ACE-Step: A Step Towards Music Generation Foundation Model

ACE-Step Framework

Model Description

ACE-Step is a novel open-source foundation model for music generation that overcomes key limitations of existing approaches through a holistic architectural design. It integrates diffusion-based generation with Sana’s Deep Compression AutoEncoder (DCAE) and a lightweight linear transformer, achieving state-of-the-art performance in generation speed, musical coherence, and controllability.

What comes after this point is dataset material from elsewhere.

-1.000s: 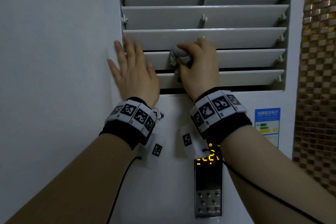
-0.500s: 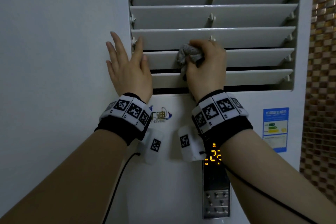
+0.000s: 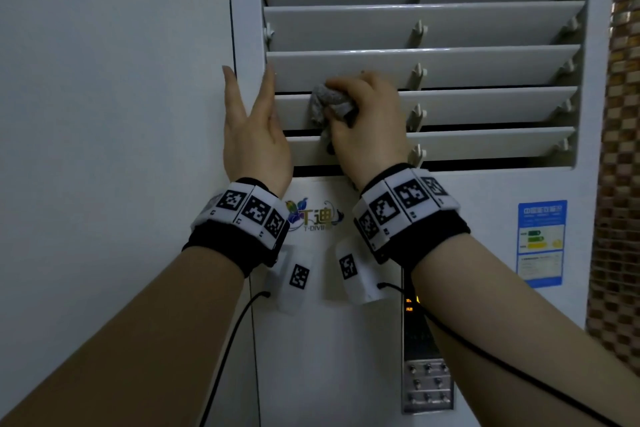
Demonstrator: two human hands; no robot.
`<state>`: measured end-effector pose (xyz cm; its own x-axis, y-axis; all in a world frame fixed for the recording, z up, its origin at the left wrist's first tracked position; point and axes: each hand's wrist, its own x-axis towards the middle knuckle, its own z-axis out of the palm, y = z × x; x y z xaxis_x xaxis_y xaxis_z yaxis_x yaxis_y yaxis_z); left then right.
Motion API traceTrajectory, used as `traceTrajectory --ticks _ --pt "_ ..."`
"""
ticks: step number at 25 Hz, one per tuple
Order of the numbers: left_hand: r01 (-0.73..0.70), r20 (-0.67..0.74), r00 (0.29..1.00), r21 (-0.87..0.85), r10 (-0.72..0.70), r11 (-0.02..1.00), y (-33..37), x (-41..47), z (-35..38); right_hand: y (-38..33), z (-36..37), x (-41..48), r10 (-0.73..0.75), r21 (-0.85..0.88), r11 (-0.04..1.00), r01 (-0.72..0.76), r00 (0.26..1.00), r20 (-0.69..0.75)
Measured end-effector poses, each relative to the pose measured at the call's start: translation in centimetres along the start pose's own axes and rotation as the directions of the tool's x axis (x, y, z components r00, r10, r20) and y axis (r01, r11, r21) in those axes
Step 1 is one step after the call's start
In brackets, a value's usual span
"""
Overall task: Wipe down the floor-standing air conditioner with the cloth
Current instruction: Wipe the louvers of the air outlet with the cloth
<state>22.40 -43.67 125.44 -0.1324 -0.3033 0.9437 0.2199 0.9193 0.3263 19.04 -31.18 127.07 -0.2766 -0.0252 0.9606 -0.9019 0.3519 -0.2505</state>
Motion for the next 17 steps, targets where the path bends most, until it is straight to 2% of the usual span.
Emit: traceTrajectory --ticks 4,7,9,13,17 --pt "0.096 0.018 0.995 -0.063 -0.095 0.993 -0.4 0.2 0.1 0.4 -0.3 0.1 0.086 -0.006 0.996 -0.087 0.991 -0.105" --pt "0.16 0.023 0.987 -0.109 -0.158 0.981 -0.7 0.2 0.3 -0.9 1.1 -0.1 0.019 0.013 1.0 -0.019 0.999 -0.034" --pt "0.136 0.032 0.991 -0.133 -0.133 0.982 -1.0 0.3 0.1 -1.1 1.3 0.0 -0.01 0.028 1.0 0.009 1.0 0.004" --pt "0.089 0.096 0.993 -0.224 -0.069 0.971 -1.7 0.1 -0.4 -0.4 1.0 -0.1 0.019 0.045 0.999 -0.015 0.996 -0.085" --pt "0.088 0.081 0.994 -0.241 -0.07 0.967 -1.8 0.1 -0.2 -1.2 1.6 -0.3 -0.059 0.014 0.998 0.059 0.998 0.022"
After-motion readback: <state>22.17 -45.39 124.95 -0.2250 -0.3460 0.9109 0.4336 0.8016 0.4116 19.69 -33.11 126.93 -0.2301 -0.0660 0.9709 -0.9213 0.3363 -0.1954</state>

Key Features: - 15× faster than LLM-based baselines (20s for 4-minute music on A100) - Superior musical coherence across melody, harmony, and rhythm - full-song generation, duration control and accepts natural language descriptions

Uses

Direct Use

ACE-Step can be used for: - Generating original music from text descriptions - Music remixing and style transfer - edit song lyrics

Downstream Use

The model serves as a foundation for: - Voice cloning applications - Specialized music generation (rap, jazz, etc.) - Music production tools - Creative AI assistants

Out-of-Scope Use

The model should not be used for: - Generating copyrighted content without permission - Creating harmful or offensive content - Misrepresenting AI-generated music as human-created

How to Get Started

see: https://github.com/ace-step/ACE-Step

Hardware Performance

Device 27 Steps 60 Steps
NVIDIA A100 27.27x 12.27x
RTX 4090 34.48x 15.63x
RTX 3090 12.76x 6.48x
M2 Max 2.27x 1.03x

RTF (Real-Time Factor) shown - higher values indicate faster generation

Limitations

  • Performance varies by language (top 10 languages perform best)
  • Longer generations (>5 minutes) may lose structural coherence
  • Rare instruments may not render perfectly
  • Output Inconsistency: Highly sensitive to random seeds and input duration, leading to varied “gacha-style” results.
  • Style-specific Weaknesses: Underperforms on certain genres (e.g. Chinese rap/zh_rap) Limited style adherence and musicality ceiling
  • Continuity Artifacts: Unnatural transitions in repainting/extend operations
  • Vocal Quality: Coarse vocal synthesis lacking nuance
  • Control Granularity: Needs finer-grained musical parameter control

Ethical Considerations

Users should: - Verify originality of generated works - Disclose AI involvement - Respect cultural elements and copyrights - Avoid harmful content generation

Model Details

Developed by: ACE Studio and StepFun
Model type: Diffusion-based music generation with transformer conditioning
License: Apache 2.0
Resources:
- Project Page - Demo Space - GitHub Repository

Citation

@misc{gong2025acestep,
  title={ACE-Step: A Step Towards Music Generation Foundation Model},
  author={Junmin Gong, Wenxiao Zhao, Sen Wang, Shengyuan Xu, Jing Guo}, 
  howpublished={\url{https://github.com/ace-step/ACE-Step}},
  year={2025},
  note={GitHub repository}
}

Acknowledgements

This project is co-led by ACE Studio and StepFun.